Scorcesse is visually at the top of his game with this movie. In addition to the lavish reality, Shutter Island has some of the best dream sequences I’ve seen recently. The dreams in the movie actually seem like dreams instead of scenes that just didn’t really happen. They have a surrealism. Scorcesse brilliantly meshes together Teddy’s memory of liberating a Nazi concentration camp in World War II, memories of his wife (Michelle Williams) dying in an apartment fire with what he is learning of Rachael Solando - the mysterious mental patient he is there to find. It beautifully realizes the quality of dreams where you see someone and recognize them as someone else.
But almost as soon as it has begun the principle mystery is over and the movie, having written itself into a corner, makes several contortions to keep it afloat. In the 2nd act it starts to unravel and things start to not make sense. It’s here where it becomes obvious what the ending will be and that Scorcesse doesn’t have enough meat and drive in the set-up story to distract us from the increasingly obvious nature of what is really going on. By the time Teddy and Chuck sneak into Ward C to interrogate the arsonist responsible for his wife’s death, the movie has lost all narrative drive, quietly floating around rutter-less in an empty ocean. From there it gets more and more contrived.
Scorcesse does have guts with an unflinching camera set on horrific sights of dead children and atrocities. And DiCaprio is terribly great in this. He’s the kind of actor whose delivery of pain trascends the usual Oscar bait melodrama we usually see. He doesn’t express loss with sobs, but shows it as physical pain. It’s gut wrenching to watch.

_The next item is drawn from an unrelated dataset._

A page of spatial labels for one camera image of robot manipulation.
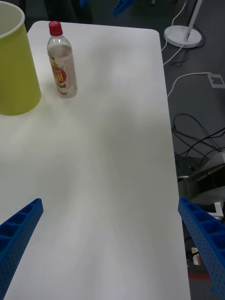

Then there is the ending, literally explained to us with charts and graphs, in which the movie’s reality is redefined. I always try to look at a movie for what it is and chastize people who knock something for not being what they wanted it to be. Yes, I wanted to see a psychological horror movie or a classically styled film noir mystery. In the case of Shutter Island the movie that it sets up and ultimately isn’t is far more interesting and compelling than what it actually is. It’s a case of the red herring being better than the reality (also see this year’s Whiteout). Your ending reveal should either knock us off our seats with shock or elevate the story. Shutter does neither instead shrinking it to a more easily resolvable solution. The end of Shutter Island feels like a cheat.
For a brief scene toward the end Teddy meets Patricia Clarkson in a cave outlying the island and what they talk about is fascinating - absurd but theatrically interesting. The idea that once branded insane, everything you do is then called insane is more compelling than the tale of someone coping with loss Scorcesse is telling.
Shutter Island is visually beautiful and a technical wonder. It is well acted. It depicts the dream state better than any movie I’ve seen so far. And yet it completely and utterly collapses in the 2nd and third acts, jettisoning every interesting theatrical idea it had for a gimmicky ending more fitting of a (very grim) TV drama - the logistics of which are idiotic to impossible. It’s even more dissapointing than a movie that was bad to begin with.